* _Data for this exercise_:
╭──
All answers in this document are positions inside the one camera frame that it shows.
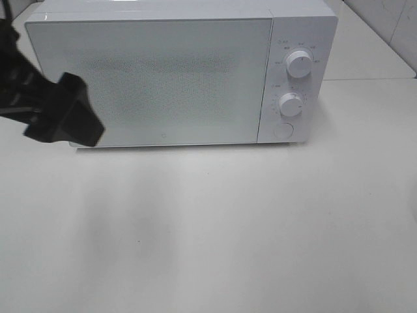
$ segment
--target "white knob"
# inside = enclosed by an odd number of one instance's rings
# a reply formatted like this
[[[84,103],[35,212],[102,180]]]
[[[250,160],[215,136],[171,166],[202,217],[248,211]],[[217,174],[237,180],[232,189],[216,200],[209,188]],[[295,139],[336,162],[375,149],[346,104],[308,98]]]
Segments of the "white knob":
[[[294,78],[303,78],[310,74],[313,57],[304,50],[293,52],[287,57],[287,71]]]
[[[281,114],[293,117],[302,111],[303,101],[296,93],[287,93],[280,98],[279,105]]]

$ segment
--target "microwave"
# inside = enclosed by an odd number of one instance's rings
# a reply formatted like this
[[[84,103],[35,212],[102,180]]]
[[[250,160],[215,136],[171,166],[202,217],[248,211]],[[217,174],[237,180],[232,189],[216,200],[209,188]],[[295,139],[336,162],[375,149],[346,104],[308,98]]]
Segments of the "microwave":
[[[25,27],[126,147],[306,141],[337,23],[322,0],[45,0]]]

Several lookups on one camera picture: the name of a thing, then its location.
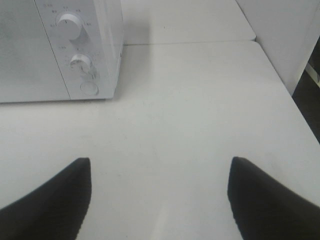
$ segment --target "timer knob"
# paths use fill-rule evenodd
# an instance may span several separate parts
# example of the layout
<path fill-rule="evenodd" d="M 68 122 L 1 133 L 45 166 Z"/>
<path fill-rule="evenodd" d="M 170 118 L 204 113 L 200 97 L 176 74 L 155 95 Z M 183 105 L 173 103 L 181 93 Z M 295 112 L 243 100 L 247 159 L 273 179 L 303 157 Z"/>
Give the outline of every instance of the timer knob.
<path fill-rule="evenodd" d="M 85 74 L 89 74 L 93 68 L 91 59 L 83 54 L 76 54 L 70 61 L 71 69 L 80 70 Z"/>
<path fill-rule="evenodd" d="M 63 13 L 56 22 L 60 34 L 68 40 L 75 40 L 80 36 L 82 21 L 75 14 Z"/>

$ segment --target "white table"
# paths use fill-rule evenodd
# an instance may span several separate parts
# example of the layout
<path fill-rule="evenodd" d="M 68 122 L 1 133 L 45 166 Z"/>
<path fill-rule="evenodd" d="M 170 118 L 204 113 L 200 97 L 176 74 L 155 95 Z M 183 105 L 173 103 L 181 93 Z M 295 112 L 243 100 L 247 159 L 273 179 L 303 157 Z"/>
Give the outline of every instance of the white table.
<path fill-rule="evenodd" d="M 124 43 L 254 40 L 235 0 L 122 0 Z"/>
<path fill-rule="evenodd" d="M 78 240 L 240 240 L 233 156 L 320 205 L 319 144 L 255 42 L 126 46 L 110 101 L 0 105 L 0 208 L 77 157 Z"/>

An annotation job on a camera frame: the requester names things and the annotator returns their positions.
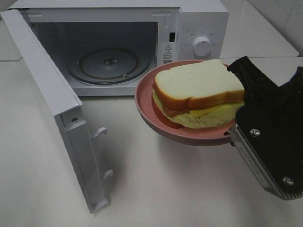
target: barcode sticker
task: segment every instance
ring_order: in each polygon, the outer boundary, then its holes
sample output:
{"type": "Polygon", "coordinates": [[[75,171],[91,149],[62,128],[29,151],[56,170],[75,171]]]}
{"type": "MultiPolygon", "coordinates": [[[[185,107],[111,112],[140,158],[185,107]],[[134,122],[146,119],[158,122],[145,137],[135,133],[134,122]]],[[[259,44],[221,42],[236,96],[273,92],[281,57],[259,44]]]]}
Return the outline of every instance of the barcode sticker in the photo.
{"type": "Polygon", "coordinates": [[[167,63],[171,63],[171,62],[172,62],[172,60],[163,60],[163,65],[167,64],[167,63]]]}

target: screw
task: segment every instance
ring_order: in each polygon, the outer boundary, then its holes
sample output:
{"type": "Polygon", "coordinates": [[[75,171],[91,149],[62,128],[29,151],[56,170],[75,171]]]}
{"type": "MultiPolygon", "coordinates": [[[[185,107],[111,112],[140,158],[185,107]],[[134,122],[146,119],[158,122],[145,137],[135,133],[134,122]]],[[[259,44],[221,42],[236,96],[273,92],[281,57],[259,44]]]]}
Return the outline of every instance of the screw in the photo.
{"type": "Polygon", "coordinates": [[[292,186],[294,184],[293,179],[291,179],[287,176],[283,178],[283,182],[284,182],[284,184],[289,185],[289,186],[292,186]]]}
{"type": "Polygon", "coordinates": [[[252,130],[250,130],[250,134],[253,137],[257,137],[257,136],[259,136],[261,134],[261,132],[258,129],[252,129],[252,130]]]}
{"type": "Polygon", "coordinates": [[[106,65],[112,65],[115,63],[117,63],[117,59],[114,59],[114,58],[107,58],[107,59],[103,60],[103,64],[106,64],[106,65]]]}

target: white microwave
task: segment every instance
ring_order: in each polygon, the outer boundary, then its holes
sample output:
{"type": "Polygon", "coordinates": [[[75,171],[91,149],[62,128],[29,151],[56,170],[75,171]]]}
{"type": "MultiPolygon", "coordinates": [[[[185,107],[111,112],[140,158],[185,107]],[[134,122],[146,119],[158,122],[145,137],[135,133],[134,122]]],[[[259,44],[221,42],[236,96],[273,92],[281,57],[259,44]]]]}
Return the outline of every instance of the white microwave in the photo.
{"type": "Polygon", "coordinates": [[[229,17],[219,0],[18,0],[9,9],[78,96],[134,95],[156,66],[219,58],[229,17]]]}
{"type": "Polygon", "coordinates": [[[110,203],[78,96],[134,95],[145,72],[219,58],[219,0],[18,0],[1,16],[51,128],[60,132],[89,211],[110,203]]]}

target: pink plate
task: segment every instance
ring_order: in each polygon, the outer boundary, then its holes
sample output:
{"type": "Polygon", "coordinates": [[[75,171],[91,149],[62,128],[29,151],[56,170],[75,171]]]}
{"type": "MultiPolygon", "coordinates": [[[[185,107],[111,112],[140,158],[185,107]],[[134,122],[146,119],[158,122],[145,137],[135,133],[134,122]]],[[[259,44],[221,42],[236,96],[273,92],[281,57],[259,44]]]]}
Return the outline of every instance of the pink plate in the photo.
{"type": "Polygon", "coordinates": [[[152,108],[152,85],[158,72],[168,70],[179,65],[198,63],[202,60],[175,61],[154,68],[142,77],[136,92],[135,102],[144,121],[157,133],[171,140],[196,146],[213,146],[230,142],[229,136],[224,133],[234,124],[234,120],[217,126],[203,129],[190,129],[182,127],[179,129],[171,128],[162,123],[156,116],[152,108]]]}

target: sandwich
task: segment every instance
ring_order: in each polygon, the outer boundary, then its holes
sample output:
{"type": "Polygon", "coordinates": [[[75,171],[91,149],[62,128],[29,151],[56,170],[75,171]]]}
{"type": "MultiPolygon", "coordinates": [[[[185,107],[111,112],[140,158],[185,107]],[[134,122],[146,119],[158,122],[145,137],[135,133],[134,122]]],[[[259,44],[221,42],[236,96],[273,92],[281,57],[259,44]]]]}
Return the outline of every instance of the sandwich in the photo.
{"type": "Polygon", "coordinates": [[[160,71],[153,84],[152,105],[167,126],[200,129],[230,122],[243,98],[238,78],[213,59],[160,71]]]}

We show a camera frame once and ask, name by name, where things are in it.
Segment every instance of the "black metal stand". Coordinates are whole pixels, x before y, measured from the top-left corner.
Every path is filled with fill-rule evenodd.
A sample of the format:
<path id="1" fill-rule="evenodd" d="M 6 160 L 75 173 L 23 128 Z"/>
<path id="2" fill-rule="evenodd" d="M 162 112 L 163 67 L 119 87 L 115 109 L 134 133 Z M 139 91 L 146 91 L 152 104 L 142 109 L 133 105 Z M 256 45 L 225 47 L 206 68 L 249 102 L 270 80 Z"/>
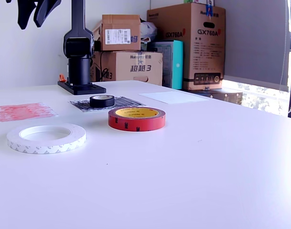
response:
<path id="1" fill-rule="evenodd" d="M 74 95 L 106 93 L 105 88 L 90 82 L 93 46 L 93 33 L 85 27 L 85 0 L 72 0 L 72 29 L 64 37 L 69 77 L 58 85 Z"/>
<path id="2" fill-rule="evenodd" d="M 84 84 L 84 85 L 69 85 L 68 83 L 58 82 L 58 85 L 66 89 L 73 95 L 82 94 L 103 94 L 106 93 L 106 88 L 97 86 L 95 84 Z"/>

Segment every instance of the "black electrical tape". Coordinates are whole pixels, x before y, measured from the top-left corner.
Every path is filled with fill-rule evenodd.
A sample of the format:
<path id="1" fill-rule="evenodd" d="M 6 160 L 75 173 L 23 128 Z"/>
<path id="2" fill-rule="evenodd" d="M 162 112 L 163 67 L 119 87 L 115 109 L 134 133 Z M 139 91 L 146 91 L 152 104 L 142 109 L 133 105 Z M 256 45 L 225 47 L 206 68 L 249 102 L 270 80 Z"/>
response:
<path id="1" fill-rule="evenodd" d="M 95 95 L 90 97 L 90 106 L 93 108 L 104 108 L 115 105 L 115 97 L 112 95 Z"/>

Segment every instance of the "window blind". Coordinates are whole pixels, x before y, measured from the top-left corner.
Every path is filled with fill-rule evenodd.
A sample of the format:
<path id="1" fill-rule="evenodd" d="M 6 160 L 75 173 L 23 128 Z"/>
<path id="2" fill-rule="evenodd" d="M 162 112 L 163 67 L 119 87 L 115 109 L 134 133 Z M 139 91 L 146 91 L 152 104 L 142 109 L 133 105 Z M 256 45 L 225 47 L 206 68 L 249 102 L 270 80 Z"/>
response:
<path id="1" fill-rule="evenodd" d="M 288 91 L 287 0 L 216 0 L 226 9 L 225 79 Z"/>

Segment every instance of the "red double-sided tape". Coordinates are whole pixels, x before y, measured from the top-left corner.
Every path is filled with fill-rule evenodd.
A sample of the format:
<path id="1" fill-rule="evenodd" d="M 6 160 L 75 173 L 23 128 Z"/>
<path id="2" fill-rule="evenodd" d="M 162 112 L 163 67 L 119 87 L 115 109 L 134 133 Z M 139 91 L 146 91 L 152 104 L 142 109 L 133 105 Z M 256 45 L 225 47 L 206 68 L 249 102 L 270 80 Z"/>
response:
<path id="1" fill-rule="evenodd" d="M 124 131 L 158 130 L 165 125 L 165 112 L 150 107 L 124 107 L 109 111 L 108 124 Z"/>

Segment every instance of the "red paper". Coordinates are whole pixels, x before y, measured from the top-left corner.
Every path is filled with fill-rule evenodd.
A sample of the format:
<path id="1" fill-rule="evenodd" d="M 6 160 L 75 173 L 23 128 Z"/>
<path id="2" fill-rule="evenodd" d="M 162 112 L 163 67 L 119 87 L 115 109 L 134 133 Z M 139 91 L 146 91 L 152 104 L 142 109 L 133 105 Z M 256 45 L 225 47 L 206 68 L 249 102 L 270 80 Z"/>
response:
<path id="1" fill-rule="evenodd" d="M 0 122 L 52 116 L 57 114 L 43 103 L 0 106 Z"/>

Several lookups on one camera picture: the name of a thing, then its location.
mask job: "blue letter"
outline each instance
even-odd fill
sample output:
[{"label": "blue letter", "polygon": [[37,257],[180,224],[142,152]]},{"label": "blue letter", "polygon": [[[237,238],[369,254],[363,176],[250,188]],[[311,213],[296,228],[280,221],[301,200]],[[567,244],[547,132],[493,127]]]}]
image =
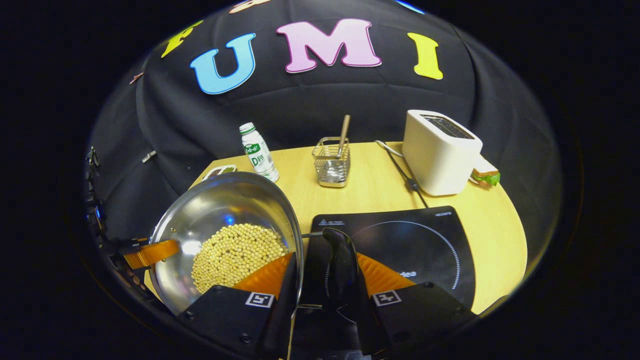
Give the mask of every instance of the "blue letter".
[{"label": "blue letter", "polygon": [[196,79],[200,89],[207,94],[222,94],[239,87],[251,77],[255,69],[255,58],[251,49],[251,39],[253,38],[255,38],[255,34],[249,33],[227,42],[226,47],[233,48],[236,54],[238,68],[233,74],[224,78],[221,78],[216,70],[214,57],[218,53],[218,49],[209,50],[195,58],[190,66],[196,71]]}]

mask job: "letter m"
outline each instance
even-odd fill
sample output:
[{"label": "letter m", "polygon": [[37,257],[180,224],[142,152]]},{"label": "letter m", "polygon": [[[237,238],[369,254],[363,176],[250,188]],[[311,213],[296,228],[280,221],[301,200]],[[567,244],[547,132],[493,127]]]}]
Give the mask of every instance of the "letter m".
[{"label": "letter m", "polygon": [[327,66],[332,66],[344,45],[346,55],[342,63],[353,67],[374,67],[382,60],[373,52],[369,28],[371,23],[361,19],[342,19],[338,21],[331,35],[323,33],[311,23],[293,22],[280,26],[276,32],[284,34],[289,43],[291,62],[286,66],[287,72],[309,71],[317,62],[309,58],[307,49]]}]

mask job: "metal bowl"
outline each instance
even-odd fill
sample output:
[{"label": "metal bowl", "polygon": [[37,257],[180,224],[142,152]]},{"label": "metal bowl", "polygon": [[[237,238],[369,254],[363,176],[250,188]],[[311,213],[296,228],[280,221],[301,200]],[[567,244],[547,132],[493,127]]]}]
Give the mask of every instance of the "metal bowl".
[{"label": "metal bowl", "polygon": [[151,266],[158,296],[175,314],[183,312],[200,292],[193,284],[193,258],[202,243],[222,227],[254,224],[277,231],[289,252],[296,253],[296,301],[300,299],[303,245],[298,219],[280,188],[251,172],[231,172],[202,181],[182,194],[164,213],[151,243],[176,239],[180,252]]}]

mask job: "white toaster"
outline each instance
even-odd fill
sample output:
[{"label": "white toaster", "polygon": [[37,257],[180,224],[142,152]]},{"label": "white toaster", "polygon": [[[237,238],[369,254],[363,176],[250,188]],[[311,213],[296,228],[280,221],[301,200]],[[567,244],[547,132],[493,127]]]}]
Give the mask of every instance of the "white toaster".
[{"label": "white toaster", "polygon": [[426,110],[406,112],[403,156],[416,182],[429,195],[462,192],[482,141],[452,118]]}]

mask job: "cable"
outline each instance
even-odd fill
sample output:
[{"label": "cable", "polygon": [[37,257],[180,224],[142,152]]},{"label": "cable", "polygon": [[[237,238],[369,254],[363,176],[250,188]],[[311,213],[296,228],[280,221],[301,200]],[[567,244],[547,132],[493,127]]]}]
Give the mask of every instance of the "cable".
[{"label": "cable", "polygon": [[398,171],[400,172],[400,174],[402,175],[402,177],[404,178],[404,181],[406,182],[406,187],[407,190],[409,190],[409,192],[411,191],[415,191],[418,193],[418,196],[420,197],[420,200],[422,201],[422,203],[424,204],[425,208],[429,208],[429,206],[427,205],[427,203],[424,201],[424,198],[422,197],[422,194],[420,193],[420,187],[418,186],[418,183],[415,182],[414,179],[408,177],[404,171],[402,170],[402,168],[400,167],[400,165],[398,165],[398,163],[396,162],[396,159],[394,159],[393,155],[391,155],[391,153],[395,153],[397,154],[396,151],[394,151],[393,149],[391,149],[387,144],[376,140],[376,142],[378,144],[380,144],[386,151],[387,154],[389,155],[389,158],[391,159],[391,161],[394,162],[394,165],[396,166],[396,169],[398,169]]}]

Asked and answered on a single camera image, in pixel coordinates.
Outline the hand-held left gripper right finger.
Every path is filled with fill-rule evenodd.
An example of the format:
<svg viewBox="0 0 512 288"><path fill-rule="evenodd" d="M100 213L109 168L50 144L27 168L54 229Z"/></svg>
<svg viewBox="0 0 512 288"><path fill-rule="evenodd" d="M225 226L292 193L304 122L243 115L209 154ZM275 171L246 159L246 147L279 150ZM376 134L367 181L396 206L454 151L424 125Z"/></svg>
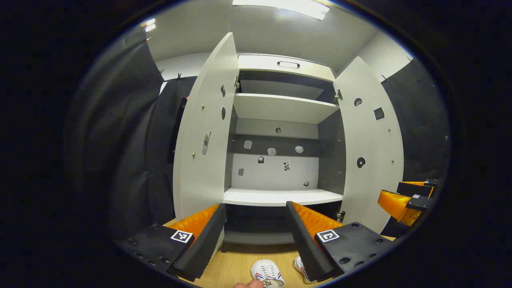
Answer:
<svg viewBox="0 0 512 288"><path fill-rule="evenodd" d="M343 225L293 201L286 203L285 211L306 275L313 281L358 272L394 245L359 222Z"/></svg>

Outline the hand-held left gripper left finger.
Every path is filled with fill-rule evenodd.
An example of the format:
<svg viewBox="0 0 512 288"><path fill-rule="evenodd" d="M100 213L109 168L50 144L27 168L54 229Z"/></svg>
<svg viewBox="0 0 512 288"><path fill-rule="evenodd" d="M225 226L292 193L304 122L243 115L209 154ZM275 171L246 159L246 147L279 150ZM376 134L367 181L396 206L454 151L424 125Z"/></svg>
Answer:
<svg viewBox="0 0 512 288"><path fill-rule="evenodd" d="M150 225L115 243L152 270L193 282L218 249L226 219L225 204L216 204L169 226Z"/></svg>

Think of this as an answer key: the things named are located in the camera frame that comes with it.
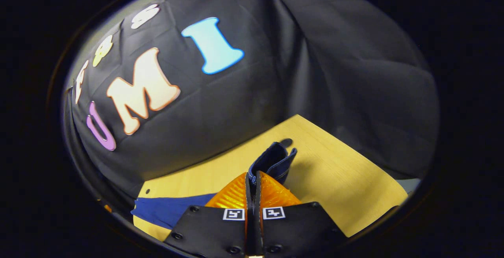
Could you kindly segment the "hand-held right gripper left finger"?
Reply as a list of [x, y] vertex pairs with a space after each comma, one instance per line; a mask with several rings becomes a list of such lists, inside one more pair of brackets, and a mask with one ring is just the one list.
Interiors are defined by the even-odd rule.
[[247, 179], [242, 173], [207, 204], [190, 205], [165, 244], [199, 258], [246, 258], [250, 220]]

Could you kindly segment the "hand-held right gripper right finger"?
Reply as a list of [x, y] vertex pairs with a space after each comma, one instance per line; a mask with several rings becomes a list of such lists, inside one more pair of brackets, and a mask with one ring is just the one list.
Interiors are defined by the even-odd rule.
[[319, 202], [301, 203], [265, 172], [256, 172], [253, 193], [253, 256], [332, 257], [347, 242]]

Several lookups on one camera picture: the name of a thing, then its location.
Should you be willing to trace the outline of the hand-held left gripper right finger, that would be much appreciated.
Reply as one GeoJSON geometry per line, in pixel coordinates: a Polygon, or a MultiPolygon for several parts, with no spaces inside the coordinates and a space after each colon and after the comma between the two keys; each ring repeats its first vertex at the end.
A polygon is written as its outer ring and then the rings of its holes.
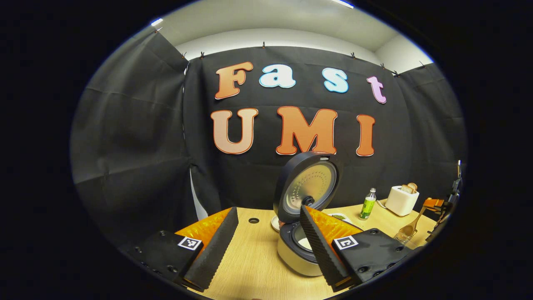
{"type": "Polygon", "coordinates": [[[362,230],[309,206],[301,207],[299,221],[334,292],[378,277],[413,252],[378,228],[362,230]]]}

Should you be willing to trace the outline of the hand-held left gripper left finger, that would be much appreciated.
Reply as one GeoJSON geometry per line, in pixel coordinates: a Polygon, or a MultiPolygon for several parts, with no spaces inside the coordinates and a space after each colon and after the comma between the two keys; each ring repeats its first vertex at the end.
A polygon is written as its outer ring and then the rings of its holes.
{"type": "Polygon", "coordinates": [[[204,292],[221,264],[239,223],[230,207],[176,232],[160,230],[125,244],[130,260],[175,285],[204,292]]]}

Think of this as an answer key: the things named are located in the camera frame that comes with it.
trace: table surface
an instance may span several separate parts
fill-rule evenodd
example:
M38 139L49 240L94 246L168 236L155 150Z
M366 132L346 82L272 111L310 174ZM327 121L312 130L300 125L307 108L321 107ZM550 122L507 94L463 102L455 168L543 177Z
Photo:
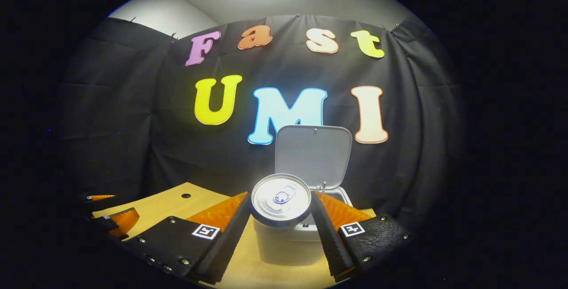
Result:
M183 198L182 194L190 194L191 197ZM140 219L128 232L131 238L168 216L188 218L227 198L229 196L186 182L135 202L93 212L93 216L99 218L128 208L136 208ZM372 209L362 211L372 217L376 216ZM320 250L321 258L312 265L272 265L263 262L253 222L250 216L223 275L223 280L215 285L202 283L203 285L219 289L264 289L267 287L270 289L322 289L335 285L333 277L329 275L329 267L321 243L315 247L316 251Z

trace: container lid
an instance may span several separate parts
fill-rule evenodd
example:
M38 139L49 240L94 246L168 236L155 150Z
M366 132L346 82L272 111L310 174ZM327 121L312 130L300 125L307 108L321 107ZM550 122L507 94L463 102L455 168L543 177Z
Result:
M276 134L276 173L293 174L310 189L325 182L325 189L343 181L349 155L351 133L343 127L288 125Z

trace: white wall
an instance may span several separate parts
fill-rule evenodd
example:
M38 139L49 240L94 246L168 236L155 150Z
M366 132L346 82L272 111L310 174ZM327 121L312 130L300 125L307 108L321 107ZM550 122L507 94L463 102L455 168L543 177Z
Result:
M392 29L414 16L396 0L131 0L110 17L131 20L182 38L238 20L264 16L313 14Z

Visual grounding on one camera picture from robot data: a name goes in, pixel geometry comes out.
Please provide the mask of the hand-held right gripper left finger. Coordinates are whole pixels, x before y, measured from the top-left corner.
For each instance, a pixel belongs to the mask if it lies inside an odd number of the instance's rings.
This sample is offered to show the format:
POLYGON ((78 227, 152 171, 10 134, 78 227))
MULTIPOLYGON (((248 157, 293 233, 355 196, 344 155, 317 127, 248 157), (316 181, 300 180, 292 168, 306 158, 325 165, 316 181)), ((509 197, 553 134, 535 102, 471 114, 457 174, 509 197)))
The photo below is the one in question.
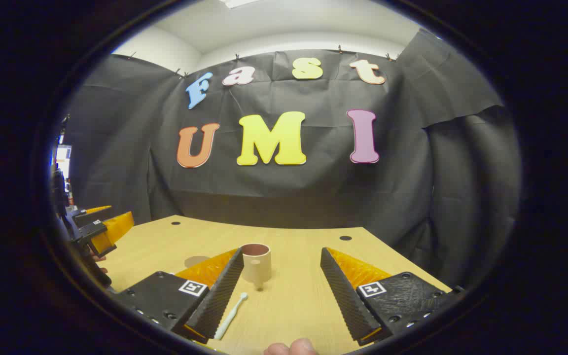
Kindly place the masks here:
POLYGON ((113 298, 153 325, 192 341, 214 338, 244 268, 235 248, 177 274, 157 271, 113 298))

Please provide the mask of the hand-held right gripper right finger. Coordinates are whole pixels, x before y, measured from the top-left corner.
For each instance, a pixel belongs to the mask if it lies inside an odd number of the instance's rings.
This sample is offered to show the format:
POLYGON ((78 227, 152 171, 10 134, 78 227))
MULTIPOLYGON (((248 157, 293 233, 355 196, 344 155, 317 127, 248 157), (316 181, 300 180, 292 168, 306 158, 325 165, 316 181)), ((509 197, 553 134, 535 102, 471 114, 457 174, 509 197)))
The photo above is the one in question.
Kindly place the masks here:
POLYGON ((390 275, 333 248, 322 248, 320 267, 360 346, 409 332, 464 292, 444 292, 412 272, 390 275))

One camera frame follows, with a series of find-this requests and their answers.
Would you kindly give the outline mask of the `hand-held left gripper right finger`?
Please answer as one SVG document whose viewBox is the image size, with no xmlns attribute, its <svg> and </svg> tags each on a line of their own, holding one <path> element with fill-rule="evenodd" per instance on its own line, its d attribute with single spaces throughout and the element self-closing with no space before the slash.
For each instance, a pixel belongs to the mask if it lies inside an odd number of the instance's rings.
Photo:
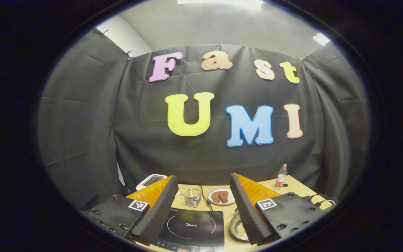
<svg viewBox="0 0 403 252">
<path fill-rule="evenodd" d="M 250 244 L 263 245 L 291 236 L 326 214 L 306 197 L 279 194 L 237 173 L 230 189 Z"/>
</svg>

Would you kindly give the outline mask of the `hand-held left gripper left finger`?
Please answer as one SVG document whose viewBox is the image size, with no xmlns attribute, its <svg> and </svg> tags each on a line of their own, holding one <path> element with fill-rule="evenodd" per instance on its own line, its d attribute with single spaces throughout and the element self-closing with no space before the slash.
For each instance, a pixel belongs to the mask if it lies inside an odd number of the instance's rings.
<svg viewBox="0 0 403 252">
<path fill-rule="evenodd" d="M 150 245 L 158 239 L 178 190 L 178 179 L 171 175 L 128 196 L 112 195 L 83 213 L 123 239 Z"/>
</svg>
╰──
Each line in which the string "pixels" is found must be copied from the data.

* _Response to the task_:
Segment every instance of the "black metal stand". Coordinates are whole pixels, x before y, measured from the top-left corner.
Segment every instance of the "black electrical tape". Coordinates are whole pixels, x before y, measured from the top-left corner.
Segment every instance of the "window blind". Coordinates are whole pixels, x before y, measured from the top-left corner.
Segment every instance of the "red double-sided tape". Coordinates are whole pixels, x before y, measured from the top-left corner.
Segment every instance of the "red paper". Coordinates are whole pixels, x before y, measured from the top-left corner.
Please provide the mask of the hand-held right gripper left finger. Coordinates are whole pixels, x before y, measured from the top-left corner.
Please provide the mask of the hand-held right gripper right finger. Coordinates are whole pixels, x before y, measured from the top-left corner.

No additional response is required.